Hendrik Bartel is the CEO and co-founder of TruValue Labs, Inc. a San Francisco-based fintech startup leveraging advances in natural language processing, cognitive computing and machine learning to provide real-time sustainability insights. With his entrepreneurial background and knack for turning complicated technologies into user-friendly products, Hendrik has led product development initiatives at companies including Amazon and Cisco in addition to his work at early and late-stage startups. Following the completion of his MBA, Hendrik recognized an opportunity to provide previously hard to access sustainability data and to provide real-time ESG data through Insight360, an online platform that helps investors make smarter decisions.
Christopher P. Skroupa: You’ve been involved with a number of technology startups in your career, but this is the first time you’ve been involved in sustainability. What brought you to this space?
Hendrik Bartel: I guess you could consider me a technology native; I’ve been involved in the tech industry for the first fifteen years of my career, and I’ve been a part of at least four startups – using technology to find disruptive solutions to problems. After the last startup was acquired, I completed my MBA at Saint Mary’s College of California, which is where I started to learn about economic sustainability concepts and how these are being incorporated within the finance and investment industries.
In a class taught by Professor Jim Hawley, I felt an immediate affinity to the topic of sustainability and what investors refer to as ESG (environmental, social, and governance) issues and long-term performance. It was immediately obvious to me that sustainability and ESG are fundamentally crucial trends if we expect to be able to address the range of issues facing the contemporary global economy.
For me, sustainability is the only concept that can rival the importance of technology for the future of humanity. Our shared natural environment, the priceless “natural capital” we depend on for our lives and livelihoods, has been taken for granted since the industrial revolution. Our relentless focus on the short-term – short-term profits, quarterly results, and a myopic approach to our investments – is preventing us from understanding the big picture of where this path will take us.
So understanding these trends, recognizing the importance of sustainability – like I said before, it just made sense to me, and we can see these issues becoming increasingly mainstream. But what was particularly fascinating to me was the fact that it appeared that investors just didn’t pay attention to the fundamental issues that arise from sustainability analysis.
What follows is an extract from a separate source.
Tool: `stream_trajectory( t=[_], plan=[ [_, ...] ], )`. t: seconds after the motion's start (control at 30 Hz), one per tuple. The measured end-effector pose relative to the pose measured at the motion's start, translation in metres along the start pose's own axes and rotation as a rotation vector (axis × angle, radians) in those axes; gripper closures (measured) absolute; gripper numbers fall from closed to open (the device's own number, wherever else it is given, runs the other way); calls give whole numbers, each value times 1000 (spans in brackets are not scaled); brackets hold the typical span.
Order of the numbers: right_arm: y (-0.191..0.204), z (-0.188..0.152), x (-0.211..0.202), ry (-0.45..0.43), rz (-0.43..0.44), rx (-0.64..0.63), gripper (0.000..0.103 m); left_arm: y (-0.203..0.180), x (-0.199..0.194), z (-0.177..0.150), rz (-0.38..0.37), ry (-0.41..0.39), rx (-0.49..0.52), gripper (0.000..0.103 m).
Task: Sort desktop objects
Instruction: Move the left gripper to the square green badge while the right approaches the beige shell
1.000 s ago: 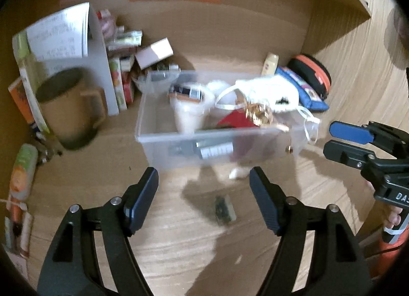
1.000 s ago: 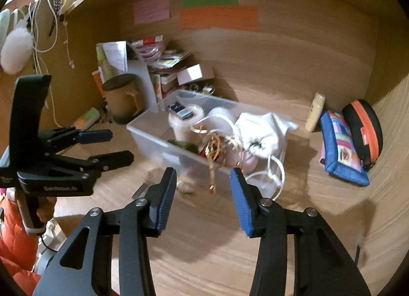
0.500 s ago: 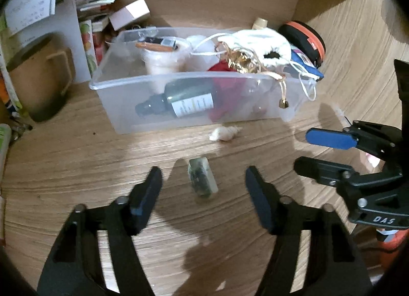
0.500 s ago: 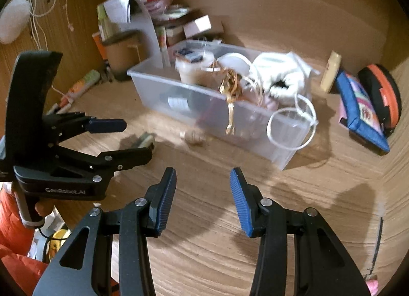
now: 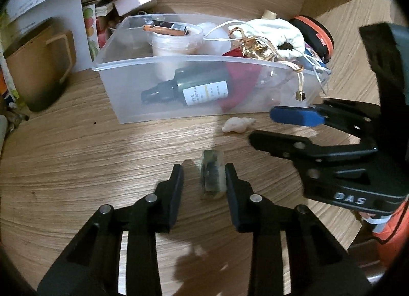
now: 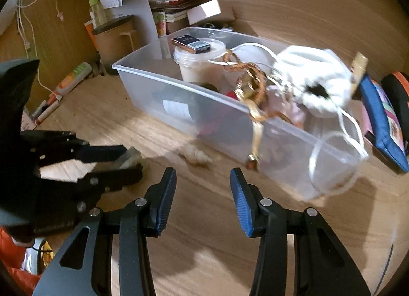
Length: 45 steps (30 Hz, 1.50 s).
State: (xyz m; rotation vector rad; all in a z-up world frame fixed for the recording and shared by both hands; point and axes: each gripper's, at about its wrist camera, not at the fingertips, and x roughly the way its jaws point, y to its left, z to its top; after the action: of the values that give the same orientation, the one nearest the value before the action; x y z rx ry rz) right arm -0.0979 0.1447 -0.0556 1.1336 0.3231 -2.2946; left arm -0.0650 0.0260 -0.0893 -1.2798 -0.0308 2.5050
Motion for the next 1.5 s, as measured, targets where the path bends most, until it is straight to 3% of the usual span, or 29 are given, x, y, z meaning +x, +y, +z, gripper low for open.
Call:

Skroupa: As you mention, there is an obvious trend towards recognizing the importance of sustainability and ESG – but what do you think are the main obstacles from the investor perspective for wider adoption of these principles? What’s holding back effective ESG integration?
Bartel: While I think there are a number of obstacles investors face when they try to incorporate sustainability, the more I became exposed to the industry, the more one major barrier became increasingly apparent to me: data.
I saw how the traditional ways of incorporating sustainability principles was held back by the provision of sustainability data. This data has been difficult to access, lacks transparency, is inconsistent and infrequent, and of course the biggest barrier of all, it’s expensive.
So for me, what’s holding back effective ESG integration is the lack of data. While intuitively, sustainability and ESG makes sense, without sufficient data to act on, how can someone be sure they are taking a sustainable approach?
Through ongoing conversations with Professor Hawley, I started to approach the problems we were discussing from a technological angle: how could we use technology to solve this issue in sustainability, one of the most pressing trends we’re facing?
Skroupa: You launched Insight360 a few months ago to help solve these problems. How are you using technology to provide solutions? What are the benefits?
Bartel: To answer that question properly, I first need to talk about the technology itself.
The technological abilities we have today are incredible: we are at a stage where most of us have access to the sum of human knowledge in the palm of our hands, ready to access at any time. This wouldn’t be possible without the internet – the foundation of our information-based society. Our interactions within this interconnected world have resulted in what we call Big Data – extremely large data sets that can be analyzed to reveal patterns and trends that were completely inaccessible just a short time ago.
However, the vast majority of available information is noise; one of the biggest challenges facing many industries is how to cut through this noise and extract the signals that matter. We see that in the ESG space; investors face too much information, making it difficult to find the data they need.